■ **TASK DETAILS**
Below this line is the material. Write out only its lines from the one containing "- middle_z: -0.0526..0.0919" through the one containing "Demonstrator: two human", both kept, exactly.

■ **ENTRIES SHOWN**
╭──

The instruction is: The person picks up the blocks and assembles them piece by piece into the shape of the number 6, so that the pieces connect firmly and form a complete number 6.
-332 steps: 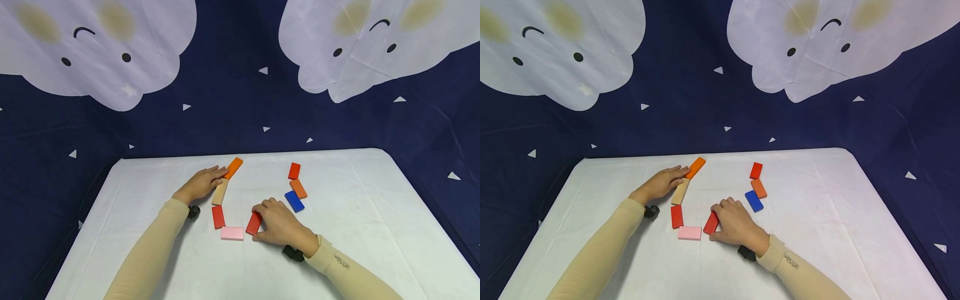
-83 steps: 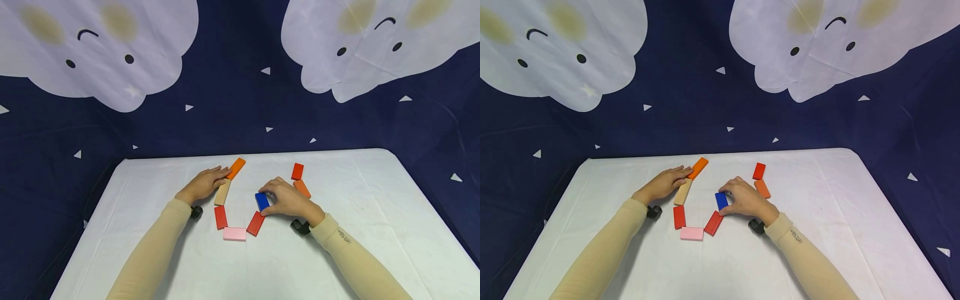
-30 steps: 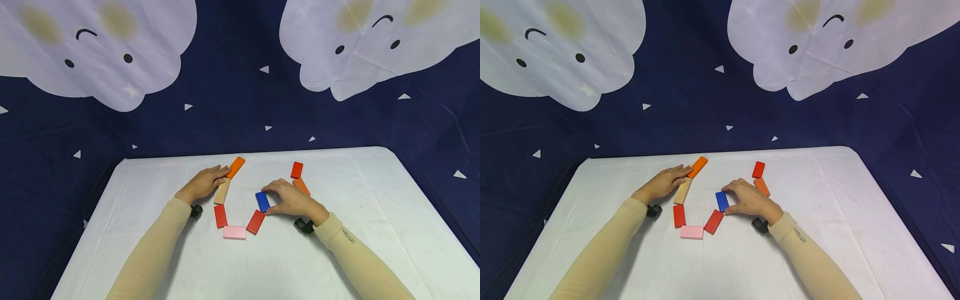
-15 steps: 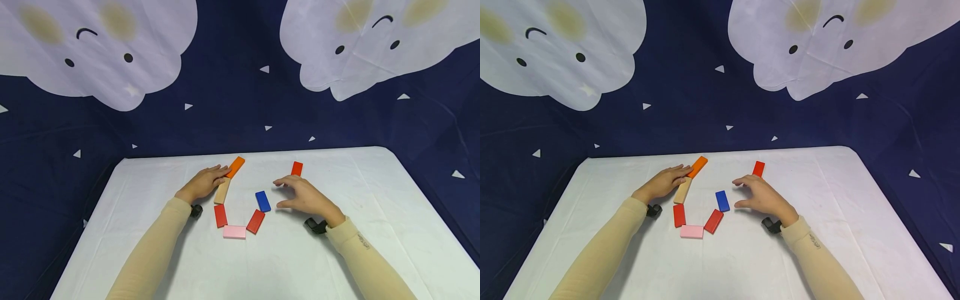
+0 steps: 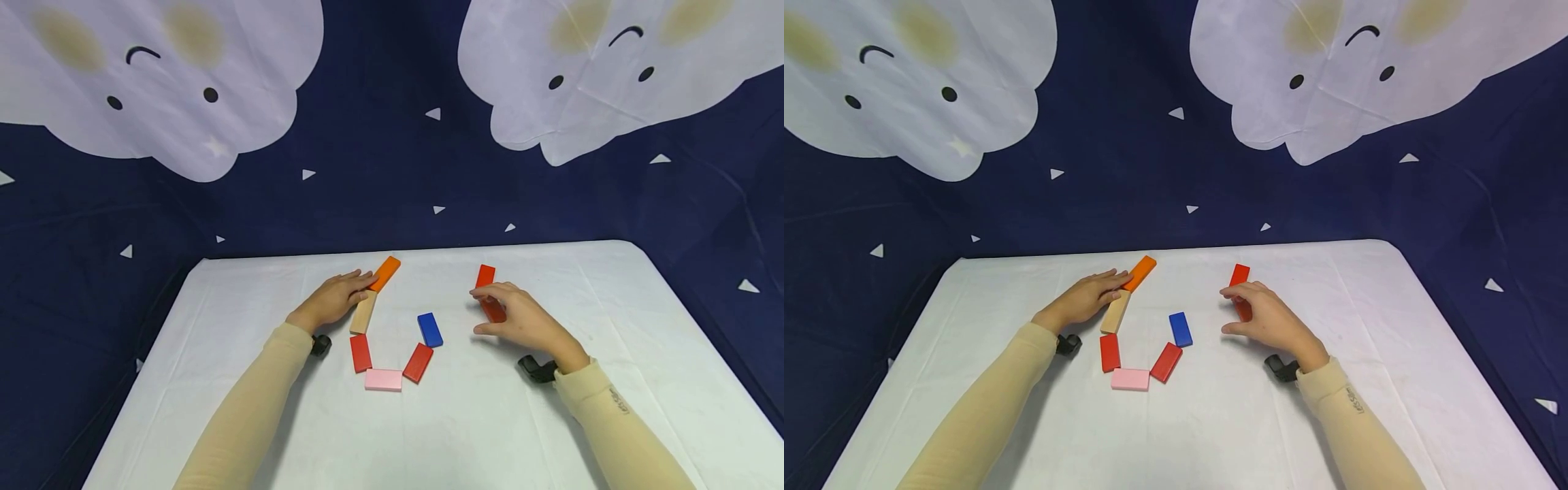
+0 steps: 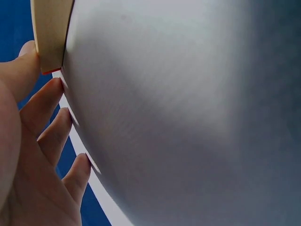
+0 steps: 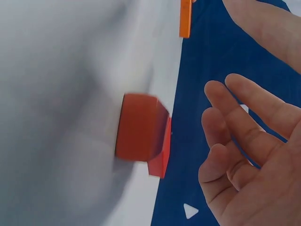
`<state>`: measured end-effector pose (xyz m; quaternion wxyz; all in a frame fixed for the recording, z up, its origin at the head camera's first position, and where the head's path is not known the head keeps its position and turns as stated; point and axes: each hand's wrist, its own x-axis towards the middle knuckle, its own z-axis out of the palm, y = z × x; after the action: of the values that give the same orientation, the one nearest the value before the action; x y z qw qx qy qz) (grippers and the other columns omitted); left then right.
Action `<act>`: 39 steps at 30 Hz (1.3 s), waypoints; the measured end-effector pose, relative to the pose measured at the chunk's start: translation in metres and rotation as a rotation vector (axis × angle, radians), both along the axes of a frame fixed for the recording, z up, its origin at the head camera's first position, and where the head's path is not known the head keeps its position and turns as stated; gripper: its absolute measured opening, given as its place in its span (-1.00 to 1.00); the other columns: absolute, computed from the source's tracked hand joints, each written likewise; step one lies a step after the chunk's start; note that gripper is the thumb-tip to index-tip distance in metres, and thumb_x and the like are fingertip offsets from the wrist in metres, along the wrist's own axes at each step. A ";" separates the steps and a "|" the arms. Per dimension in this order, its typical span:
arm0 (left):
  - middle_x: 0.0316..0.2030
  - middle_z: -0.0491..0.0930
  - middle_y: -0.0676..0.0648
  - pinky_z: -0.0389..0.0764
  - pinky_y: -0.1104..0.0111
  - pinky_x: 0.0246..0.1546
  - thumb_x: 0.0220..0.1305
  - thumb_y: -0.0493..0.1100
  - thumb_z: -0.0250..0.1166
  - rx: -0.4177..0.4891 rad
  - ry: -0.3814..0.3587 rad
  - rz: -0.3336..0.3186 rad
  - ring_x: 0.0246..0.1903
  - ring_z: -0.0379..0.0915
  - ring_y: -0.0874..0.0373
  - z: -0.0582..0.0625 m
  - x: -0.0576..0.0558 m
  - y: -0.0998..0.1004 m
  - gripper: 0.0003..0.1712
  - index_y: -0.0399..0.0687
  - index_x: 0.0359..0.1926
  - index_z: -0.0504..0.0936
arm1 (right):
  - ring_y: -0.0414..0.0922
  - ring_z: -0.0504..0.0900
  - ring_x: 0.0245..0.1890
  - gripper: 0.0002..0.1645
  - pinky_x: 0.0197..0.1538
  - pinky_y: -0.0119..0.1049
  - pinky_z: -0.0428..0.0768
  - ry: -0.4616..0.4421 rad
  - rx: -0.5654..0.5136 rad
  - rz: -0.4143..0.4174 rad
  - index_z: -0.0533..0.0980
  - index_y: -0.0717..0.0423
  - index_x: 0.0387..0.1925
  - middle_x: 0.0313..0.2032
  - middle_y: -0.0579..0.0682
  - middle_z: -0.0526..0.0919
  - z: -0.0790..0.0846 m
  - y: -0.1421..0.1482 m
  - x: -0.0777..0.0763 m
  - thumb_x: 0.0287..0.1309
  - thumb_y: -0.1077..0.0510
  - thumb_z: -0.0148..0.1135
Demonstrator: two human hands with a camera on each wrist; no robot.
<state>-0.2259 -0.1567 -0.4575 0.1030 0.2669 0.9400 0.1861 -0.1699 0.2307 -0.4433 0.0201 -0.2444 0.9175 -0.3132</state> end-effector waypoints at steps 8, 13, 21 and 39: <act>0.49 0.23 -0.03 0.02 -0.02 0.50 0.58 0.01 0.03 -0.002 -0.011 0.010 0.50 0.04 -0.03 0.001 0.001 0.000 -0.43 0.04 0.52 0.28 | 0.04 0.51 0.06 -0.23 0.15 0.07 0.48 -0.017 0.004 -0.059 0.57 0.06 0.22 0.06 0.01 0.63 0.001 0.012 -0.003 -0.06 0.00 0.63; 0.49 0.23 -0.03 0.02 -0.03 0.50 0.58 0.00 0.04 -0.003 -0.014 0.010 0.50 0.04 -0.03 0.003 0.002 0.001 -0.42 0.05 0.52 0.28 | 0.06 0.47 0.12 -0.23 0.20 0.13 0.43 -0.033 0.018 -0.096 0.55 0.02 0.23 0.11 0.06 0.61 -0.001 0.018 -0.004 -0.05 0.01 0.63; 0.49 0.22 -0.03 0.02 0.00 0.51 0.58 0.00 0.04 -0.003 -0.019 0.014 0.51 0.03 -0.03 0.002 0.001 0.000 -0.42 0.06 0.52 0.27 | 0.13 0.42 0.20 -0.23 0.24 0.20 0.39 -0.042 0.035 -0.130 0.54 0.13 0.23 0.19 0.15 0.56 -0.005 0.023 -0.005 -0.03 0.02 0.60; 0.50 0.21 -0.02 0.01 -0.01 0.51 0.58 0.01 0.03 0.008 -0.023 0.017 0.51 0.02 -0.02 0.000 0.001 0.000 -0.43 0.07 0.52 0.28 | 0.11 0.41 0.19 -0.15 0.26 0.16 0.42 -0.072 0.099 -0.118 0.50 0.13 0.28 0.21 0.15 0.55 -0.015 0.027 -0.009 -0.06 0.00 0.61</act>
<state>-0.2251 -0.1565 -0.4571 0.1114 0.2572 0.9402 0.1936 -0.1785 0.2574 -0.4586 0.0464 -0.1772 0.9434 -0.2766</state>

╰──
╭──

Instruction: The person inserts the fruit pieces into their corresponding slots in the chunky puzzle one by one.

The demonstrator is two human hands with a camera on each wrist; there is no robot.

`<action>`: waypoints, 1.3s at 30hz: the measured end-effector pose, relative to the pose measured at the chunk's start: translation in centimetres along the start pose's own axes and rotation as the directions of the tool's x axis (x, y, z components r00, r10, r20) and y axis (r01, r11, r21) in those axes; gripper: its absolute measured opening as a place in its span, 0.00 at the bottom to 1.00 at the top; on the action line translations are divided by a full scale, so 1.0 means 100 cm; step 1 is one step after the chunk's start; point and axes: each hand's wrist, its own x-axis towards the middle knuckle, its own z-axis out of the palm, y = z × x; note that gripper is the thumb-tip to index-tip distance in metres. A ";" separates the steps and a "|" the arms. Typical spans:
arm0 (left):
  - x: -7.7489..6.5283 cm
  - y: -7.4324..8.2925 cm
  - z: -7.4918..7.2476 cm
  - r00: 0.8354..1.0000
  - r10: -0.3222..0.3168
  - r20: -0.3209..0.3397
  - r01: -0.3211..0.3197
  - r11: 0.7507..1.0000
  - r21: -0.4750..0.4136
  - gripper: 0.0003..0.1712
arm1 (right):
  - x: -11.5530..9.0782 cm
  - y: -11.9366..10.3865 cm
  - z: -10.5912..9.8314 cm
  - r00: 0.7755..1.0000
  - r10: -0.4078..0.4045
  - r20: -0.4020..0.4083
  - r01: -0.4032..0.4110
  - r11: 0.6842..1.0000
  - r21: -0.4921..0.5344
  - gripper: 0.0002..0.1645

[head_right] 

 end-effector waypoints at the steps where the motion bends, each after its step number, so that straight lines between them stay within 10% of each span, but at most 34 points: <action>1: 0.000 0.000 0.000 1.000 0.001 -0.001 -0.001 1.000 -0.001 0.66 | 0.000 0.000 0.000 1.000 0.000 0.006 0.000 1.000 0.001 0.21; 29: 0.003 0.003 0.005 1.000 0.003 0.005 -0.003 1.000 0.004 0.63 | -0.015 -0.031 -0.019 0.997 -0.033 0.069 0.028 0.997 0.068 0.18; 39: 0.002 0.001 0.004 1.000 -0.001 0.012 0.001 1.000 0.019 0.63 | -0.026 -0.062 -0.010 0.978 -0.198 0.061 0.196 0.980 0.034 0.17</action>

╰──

■ **RESPONSE TO THIS EXERCISE**
  - middle_z: -0.0526..0.0919
  - z: -0.0790..0.0846 m
  - y: -0.1421..0.1482 m
  - x: -0.0777..0.0763 m
  - thumb_x: 0.0287..0.1309
  - thumb_y: -0.1077..0.0510
  - thumb_z: -0.0148..0.1135
Demonstrator: two human hands with a camera on each wrist; no robot.

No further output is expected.